Climbing Mount Hanang On Your

The volcanic Mt Hanang (3417m) rises steeply above the surrounding plains about 180km southwest of Arusha. It's Tanzania's fourth-highest mountain, with a satisfying trek to the summit, but few visitors know of its existence. The surrounding area is home to a colourful array of ethnic groups, including the Barabaig, who still follow a traditional seminomadic lifestyle and are recognisable by their goatskin garments. Over the past few decades, they have been displaced from some of their lands by large-scale wheat-farming projects.

The most popular route to the top, and the easiest to organise, is the Jorodom Route, which begins in the town of Katesh on the mountain's southern side and can be done in one long day (with an additional day necessary for making arrangements). While a guide isn't strictly essential, it's recommended to go with one. This is best arranged through Kahembe's Trekking & Cultural Safaris (p46) in Babati, which is the best contact for doing anything around Hanang or Babati. It costs US$120 per person for a two-day Hanang climb from Arusha, including Hanang forest reserve fees but excluding transport (nominal cost); email or stop at Kahembe's office in Babati first to organise things. If you're trekking independently, you can arrange a guide through the local municipality office (Idara ya Mkuu wa Ilaya) in Katesh for about Tsh5000 per day.
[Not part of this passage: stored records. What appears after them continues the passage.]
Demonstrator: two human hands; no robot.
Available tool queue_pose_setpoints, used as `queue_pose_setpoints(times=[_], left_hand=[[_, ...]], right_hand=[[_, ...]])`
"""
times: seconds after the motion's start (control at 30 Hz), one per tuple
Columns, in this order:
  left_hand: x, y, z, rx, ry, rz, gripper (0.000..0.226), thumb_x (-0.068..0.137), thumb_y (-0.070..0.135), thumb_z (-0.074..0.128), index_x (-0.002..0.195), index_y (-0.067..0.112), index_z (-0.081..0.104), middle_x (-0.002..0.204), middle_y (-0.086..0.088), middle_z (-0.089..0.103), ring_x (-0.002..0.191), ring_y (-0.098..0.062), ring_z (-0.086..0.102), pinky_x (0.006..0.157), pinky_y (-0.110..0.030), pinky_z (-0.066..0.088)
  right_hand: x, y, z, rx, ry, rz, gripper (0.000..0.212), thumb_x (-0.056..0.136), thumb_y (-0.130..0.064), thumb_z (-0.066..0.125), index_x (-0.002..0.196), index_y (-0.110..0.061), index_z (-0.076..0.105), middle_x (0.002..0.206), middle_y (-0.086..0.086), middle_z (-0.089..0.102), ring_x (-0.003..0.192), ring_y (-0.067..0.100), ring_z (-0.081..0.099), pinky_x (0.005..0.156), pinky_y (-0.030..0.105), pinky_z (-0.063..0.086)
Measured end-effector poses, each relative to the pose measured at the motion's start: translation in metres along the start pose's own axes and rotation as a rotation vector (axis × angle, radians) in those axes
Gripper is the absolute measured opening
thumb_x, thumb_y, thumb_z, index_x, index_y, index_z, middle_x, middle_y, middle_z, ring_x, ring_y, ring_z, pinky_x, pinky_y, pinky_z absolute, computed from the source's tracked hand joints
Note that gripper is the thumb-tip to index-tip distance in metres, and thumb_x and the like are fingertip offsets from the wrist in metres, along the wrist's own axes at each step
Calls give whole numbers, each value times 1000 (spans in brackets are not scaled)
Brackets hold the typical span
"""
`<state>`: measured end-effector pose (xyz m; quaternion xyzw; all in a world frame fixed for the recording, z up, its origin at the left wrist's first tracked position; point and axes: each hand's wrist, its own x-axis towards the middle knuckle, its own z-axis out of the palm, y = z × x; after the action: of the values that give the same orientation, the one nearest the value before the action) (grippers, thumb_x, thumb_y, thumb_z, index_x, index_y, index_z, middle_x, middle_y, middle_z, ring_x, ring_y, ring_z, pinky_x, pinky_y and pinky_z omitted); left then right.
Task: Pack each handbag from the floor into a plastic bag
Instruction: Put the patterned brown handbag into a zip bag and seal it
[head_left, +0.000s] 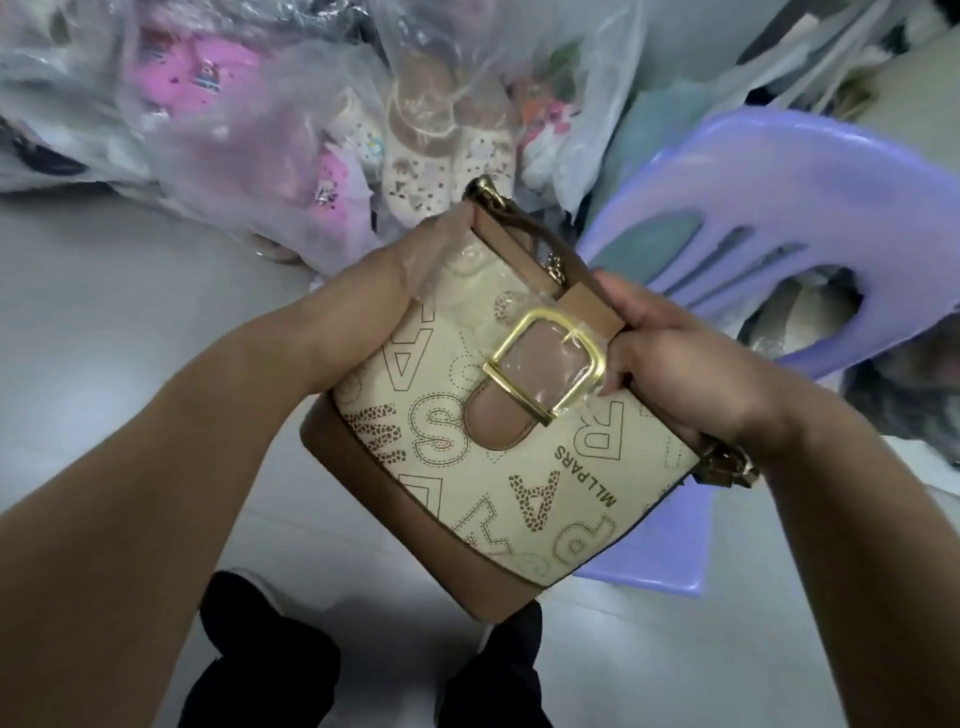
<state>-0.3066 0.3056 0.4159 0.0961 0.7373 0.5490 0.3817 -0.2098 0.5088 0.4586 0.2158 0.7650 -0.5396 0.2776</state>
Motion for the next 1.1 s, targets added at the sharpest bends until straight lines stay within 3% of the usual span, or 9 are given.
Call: queue_pose_setpoints(times=[0.17,0.27,0.33,0.4,0.53,0.67,0.9,1.0,1.1], left_hand=[[20,19,91,93,-110,-17,62,73,84,58,124,51,60,124,19,68,119,-10,63,109,-45,40],[32,31,143,2,-22,-7,46,67,76,67,105,50,71,106,23,73,101,2,69,100,-31,46],[36,38,177,-33,45,-2,41,62,75,71,93,49,73,97,23,75,92,5,70,92,-27,50],[41,39,201,-35,83,15,47,64,76,70,97,43,74,96,20,76,91,2,71,91,-30,52],[44,28,228,-13,143,-79,47,67,79,67,96,43,74,91,18,76,86,-5,74,90,-33,53],[43,-8,233,18,240,-216,25,80,68,66,83,44,72,83,17,75,83,-7,72,81,-27,53],[48,-93,239,63,330,-422,45,81,76,57,100,36,67,99,8,70,95,-22,68,94,-42,53],[57,-110,244,136,363,-366,45,90,67,52,105,26,63,95,5,67,95,-23,67,80,-32,52],[74,-115,243,316,369,-303,48,99,54,45,123,13,53,111,-9,65,106,-35,62,83,-35,48]], right_hand=[[-36,65,-65,-34,105,5,50,53,-13,57,101,-23,65,79,-1,57,79,18,54,73,41,41],[-56,95,-102,-81,200,-19,37,57,-15,53,93,-15,64,71,-4,56,72,14,53,72,43,44],[-68,112,-124,-117,314,-12,37,60,-20,52,93,-24,68,67,-10,64,70,16,61,76,48,53],[-77,124,-141,-166,438,-14,38,62,-27,54,96,-39,67,68,-8,72,71,22,69,79,47,59],[-73,151,-149,-193,580,-24,24,77,-24,64,98,-35,67,73,-11,73,72,16,69,70,33,57],[-46,183,-123,-287,494,43,23,91,-25,55,108,-34,67,92,-11,75,87,18,68,80,32,54],[-1,227,-71,-403,427,113,26,105,-33,42,121,-34,62,114,-1,72,120,32,55,109,45,37],[6,240,-58,-334,404,74,33,102,-26,50,134,-27,59,123,3,71,122,30,58,106,45,44],[8,249,-51,-86,365,69,42,101,-18,55,143,-24,53,134,-3,65,106,9,65,91,27,55]])
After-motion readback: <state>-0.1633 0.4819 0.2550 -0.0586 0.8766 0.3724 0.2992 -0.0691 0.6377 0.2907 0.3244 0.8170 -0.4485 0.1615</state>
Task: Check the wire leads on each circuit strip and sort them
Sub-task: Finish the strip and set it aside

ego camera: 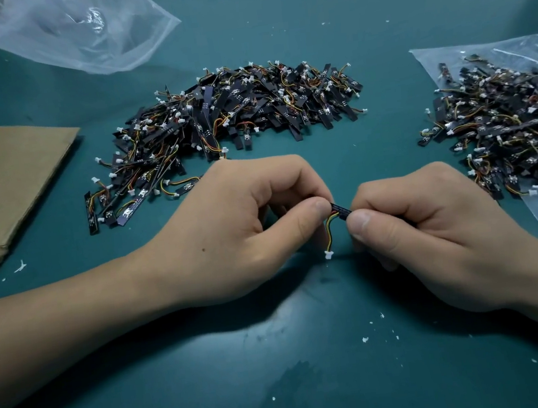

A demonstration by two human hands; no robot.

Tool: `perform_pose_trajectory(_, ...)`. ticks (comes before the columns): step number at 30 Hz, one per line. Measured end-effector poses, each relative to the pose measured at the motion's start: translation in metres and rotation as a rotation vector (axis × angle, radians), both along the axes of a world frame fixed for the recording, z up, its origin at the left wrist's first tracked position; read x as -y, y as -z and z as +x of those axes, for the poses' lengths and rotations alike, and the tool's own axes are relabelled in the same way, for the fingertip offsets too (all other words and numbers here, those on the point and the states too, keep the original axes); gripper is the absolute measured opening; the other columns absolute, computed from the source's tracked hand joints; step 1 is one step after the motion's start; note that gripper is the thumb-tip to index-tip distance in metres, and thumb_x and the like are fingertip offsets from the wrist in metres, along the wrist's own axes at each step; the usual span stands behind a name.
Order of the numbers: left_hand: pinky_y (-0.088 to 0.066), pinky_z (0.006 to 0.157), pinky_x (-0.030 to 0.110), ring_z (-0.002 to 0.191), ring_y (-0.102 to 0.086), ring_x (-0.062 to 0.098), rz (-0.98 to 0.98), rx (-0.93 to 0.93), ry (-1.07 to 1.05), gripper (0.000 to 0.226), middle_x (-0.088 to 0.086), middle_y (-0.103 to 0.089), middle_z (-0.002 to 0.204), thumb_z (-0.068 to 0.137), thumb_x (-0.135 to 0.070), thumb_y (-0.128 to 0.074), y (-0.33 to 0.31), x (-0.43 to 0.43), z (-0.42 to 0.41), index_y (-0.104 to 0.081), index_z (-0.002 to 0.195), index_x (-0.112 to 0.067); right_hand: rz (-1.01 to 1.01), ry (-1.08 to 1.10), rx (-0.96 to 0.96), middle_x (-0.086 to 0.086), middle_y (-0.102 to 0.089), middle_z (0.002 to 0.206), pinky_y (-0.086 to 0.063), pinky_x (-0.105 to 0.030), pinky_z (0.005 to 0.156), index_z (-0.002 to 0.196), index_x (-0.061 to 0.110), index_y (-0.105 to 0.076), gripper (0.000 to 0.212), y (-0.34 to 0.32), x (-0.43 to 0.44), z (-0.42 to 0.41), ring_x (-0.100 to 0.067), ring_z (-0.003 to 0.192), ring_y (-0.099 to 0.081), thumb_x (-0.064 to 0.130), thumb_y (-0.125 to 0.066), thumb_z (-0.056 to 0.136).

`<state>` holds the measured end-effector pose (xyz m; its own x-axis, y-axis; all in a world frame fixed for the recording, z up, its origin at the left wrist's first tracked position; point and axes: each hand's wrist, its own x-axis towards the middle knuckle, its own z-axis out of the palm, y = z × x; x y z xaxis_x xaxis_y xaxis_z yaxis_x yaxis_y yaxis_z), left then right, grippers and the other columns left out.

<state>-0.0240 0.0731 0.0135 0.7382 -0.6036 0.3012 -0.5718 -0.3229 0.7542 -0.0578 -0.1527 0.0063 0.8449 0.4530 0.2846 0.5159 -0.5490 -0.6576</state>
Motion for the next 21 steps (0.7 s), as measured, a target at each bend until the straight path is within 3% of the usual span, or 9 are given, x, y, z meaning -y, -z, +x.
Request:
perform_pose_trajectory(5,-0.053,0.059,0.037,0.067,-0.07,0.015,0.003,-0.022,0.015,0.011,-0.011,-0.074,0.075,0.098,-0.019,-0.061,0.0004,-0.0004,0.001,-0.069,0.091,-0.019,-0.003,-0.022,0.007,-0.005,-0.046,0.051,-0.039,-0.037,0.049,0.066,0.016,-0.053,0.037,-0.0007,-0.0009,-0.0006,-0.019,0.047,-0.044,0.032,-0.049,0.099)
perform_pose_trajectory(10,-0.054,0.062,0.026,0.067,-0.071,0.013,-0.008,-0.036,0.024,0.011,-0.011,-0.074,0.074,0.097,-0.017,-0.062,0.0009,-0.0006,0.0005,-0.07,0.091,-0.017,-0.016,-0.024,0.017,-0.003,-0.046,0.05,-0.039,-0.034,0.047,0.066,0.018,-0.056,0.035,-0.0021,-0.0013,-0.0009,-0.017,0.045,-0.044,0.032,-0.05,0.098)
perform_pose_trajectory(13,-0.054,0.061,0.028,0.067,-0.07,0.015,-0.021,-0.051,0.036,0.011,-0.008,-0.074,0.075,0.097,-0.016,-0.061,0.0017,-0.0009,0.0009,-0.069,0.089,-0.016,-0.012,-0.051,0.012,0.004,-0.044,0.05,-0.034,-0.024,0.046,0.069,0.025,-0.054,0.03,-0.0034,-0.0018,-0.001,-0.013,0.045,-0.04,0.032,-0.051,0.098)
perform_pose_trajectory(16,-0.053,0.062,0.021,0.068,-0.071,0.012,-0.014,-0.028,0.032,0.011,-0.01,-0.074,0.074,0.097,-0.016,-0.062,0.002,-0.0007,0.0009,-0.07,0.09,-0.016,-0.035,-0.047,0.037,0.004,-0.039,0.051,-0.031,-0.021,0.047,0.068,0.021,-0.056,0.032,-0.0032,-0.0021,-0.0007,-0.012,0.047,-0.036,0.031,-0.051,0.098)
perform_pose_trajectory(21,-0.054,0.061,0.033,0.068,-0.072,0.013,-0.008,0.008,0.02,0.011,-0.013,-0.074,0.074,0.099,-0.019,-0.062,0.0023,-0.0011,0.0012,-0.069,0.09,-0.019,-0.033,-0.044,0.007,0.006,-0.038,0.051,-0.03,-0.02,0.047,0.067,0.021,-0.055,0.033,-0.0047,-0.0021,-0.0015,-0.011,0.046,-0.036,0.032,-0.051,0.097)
However, don't go with any of the freelancers who hang around Katesh and Babati saying they're with Kahembe's or the municipality, as there have been several instances of travellers who have organised things on their own being taken part way up the mountain and then relieved of their valuables.

For all trekking on the mountain you'll need to pay a US$30 forest reserve fee per person per trip, plus a Tsh2500 village fee per person per trip for climbs on the Jorodom Route. If you're organising things on your own, both fees should be paid prior to the trek at the local municipality office. If you've organised your trek through Kahembe's, staff there will take care of paying the fees for you. The climbing route is described in Lonely Planet's Trekking in East Africa guidebook. Allow 10 to 12 hours for the return trek, and get an early start so you have most of the ascent behind you before the sun gets too high. Water supplies up high are unreliable; carry at least 4L with you (even with this you'll probably wish you had more).

Katesh is also known for its large mnada (market and auction) held on the 9th and 10th, and again on the 27th of each month. Maasai, Barabaig, Iraqw and other peoples from a wide surrounding area converge at the base of the mountain about a 10-minute walk from town (head out past the bank) to trade their wares. It's a great spot for purchasing everything from shukas (blankets) and Barabaig jewellery to cattle and sheep. Bargain hard, and watch out for pickpockets.

There are numerous basic guesthouses in Katesh, the best of which is Colt (% 027-253 0030; s/d Tsh6000/8000), just past the market, with hot water on request. Others to try include Tip Top (r Tsh10,000), near the bus stand, and with cold water only, and the more basic Hanang View Guesthouse (s/d Tsh2500/4000), which has nondescript rooms around a cement courtyard and shared bucket baths. None of the guesthouses serve food. For meals, try Kabwogi's, near the Lutheran church.

Mtei line buses from Arusha and Babati pass through Katesh on their way to Singida; the last bus to do this leaves Arusha at 9am. Otherwise, you'll need to spend a night in Babati and catch a bus to Katesh the next morning.